MATERIAL TO PROCESS below:
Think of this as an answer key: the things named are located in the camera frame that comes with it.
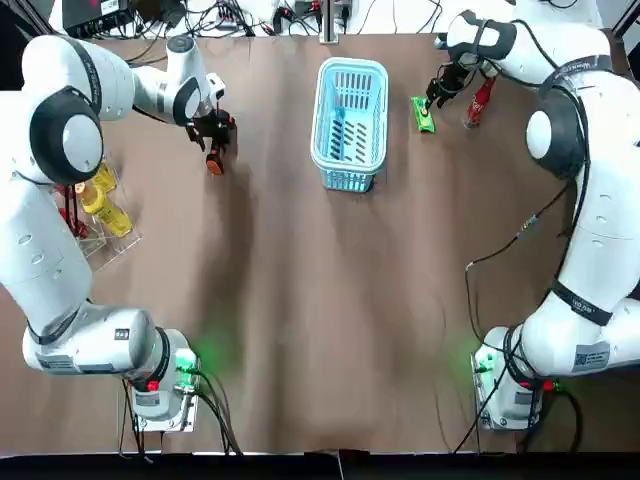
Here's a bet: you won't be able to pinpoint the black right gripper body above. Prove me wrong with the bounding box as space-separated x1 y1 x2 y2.
437 59 475 97

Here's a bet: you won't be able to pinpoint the light blue plastic basket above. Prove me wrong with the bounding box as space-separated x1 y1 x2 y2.
310 56 391 193

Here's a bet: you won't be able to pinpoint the grey usb hub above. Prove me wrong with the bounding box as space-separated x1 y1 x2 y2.
213 3 240 27

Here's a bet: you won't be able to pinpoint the aluminium profile post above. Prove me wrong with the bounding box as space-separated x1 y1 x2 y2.
319 0 347 44

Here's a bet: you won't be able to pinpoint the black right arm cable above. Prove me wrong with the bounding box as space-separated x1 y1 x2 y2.
463 187 576 351

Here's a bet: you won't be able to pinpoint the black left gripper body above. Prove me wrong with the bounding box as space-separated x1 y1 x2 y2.
185 110 230 147

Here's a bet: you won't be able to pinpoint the white side desk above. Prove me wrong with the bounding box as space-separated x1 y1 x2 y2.
59 0 621 39

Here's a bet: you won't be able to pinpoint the black right base cable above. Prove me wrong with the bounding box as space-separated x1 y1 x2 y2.
517 382 585 454

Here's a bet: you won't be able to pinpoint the dark power adapter brick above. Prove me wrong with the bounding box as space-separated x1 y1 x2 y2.
135 0 184 29

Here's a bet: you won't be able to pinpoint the yellow tea bottle orange cap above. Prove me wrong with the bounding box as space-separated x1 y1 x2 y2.
92 160 120 197
74 180 135 237

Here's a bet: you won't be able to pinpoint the black left base cables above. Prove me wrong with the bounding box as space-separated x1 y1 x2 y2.
192 367 245 455

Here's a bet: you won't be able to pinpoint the green snack packet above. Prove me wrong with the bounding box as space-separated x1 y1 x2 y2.
410 95 438 135

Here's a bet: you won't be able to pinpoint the clear acrylic bottle shelf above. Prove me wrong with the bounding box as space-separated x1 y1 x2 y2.
63 160 143 274

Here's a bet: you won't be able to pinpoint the orange black barcode scanner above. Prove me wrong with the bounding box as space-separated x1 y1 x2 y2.
205 113 238 177

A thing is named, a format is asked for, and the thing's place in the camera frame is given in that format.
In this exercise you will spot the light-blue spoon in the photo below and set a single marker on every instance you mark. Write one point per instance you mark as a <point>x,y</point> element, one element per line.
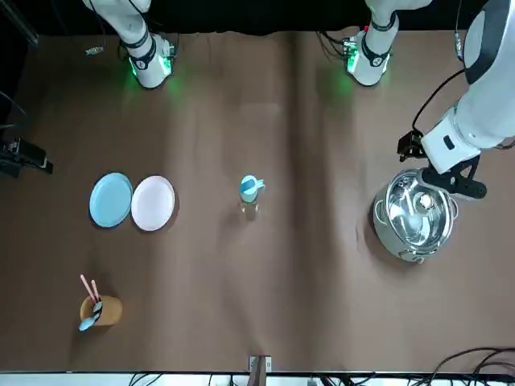
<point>86,324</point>

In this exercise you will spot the pink plate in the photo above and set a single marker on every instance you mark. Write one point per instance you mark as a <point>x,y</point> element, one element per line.
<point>153,203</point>

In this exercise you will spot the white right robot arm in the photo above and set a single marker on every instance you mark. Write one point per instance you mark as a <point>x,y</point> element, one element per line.
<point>145,52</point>

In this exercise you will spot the light-blue plate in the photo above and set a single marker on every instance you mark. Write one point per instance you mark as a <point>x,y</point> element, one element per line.
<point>110,200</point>

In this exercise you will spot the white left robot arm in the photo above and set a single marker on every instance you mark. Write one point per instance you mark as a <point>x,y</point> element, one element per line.
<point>487,100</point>

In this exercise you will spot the aluminium frame post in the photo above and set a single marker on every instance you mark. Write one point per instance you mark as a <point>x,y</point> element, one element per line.
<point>259,370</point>

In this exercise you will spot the clear glass jar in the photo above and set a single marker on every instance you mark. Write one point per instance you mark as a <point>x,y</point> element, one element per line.
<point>249,211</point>

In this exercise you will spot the glass pot lid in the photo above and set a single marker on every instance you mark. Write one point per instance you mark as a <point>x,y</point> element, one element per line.
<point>418,209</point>

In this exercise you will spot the brown utensil cup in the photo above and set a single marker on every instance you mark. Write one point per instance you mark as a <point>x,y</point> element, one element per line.
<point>108,311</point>

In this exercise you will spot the steel cooking pot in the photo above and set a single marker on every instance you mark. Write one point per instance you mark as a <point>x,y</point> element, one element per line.
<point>386,237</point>

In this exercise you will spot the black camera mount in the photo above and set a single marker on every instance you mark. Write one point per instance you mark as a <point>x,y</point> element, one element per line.
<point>24,157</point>

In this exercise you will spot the pink chopstick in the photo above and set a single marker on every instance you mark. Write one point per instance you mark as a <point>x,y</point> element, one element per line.
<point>87,287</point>
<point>95,290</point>

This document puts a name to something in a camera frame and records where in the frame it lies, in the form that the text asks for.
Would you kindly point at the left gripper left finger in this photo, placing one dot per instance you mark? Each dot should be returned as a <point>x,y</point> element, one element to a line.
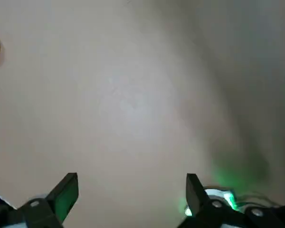
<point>50,206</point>

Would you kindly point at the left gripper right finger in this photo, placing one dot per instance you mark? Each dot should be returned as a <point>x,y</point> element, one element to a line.
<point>204,209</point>

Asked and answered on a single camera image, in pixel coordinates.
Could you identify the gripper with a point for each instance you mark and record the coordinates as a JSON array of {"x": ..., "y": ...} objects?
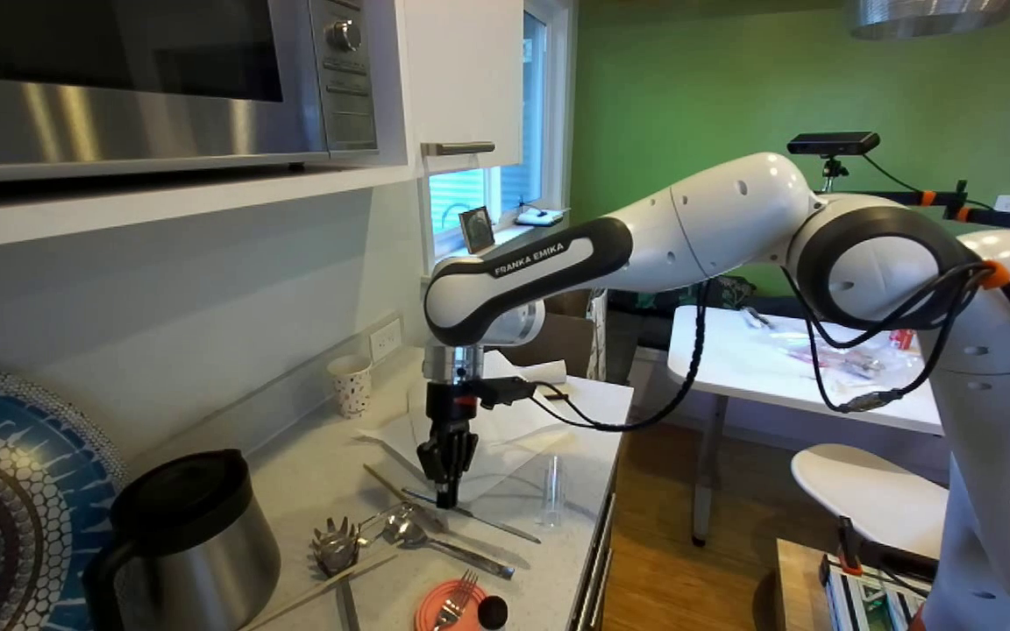
[{"x": 448, "y": 410}]

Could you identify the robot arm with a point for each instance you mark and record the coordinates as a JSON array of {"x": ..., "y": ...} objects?
[{"x": 715, "y": 228}]

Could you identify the wooden chopstick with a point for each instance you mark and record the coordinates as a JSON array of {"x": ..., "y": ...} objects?
[
  {"x": 400, "y": 497},
  {"x": 330, "y": 587}
]

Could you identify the silver bread knife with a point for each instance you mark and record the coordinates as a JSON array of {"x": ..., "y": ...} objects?
[{"x": 492, "y": 523}]

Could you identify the silver spoon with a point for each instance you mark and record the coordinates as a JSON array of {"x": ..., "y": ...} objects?
[{"x": 435, "y": 542}]

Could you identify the sheet of white paper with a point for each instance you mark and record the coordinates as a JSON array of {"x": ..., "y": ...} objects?
[{"x": 514, "y": 429}]

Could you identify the dotted paper cup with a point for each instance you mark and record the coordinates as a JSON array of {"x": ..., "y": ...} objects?
[{"x": 351, "y": 386}]

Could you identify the silver fork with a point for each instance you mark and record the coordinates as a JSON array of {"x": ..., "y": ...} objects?
[{"x": 455, "y": 600}]

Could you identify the silver pasta server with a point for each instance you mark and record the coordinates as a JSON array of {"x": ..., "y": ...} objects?
[{"x": 336, "y": 548}]

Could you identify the orange plate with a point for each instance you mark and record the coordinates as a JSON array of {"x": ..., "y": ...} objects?
[{"x": 435, "y": 605}]

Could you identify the small black ball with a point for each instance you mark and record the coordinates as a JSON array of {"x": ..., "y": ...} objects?
[{"x": 493, "y": 612}]

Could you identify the cardboard box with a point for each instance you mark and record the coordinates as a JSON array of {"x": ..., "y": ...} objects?
[{"x": 568, "y": 337}]

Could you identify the stainless steel thermal carafe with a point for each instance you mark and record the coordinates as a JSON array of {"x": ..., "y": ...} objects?
[{"x": 189, "y": 543}]

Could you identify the window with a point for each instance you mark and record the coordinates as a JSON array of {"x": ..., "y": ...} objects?
[{"x": 505, "y": 184}]

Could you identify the white table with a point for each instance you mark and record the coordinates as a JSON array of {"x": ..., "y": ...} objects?
[{"x": 750, "y": 359}]

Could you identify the heap of plastic bags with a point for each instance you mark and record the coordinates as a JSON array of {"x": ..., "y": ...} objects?
[{"x": 856, "y": 355}]

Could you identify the white chair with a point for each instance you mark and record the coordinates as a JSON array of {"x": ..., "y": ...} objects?
[{"x": 873, "y": 495}]

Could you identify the blue patterned decorative plate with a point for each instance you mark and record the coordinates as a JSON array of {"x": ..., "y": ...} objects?
[{"x": 23, "y": 491}]

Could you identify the black clamp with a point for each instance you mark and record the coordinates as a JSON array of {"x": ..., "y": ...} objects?
[{"x": 873, "y": 552}]

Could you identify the microwave knob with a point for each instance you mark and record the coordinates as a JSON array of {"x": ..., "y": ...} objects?
[{"x": 345, "y": 35}]

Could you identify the stainless steel microwave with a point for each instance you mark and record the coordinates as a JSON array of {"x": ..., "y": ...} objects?
[{"x": 119, "y": 88}]

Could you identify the microwave door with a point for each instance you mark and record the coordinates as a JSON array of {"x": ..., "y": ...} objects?
[{"x": 102, "y": 96}]

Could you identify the silver pendant lamp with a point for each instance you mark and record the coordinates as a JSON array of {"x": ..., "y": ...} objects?
[{"x": 926, "y": 16}]

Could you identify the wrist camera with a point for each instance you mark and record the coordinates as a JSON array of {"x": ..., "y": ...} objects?
[{"x": 505, "y": 390}]

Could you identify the wall socket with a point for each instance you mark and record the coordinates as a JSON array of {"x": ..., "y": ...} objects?
[{"x": 385, "y": 340}]

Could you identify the small picture frame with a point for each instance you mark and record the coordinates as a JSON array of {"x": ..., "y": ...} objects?
[{"x": 475, "y": 230}]

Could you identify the white wall cabinet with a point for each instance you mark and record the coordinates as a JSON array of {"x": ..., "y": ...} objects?
[{"x": 461, "y": 79}]

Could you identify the camera on mount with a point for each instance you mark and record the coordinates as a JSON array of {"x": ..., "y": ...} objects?
[{"x": 833, "y": 144}]
End of MATERIAL TO PROCESS.
» **TASK OBJECTIVE**
Find every line in the records that uses the string "named", then copy it.

» **RESPONSE BOX**
Think of this as an answer key: the things named are located in the camera frame that comes with it.
A thing is named, a format is asked for, and the thing's place in the camera frame is given in that format.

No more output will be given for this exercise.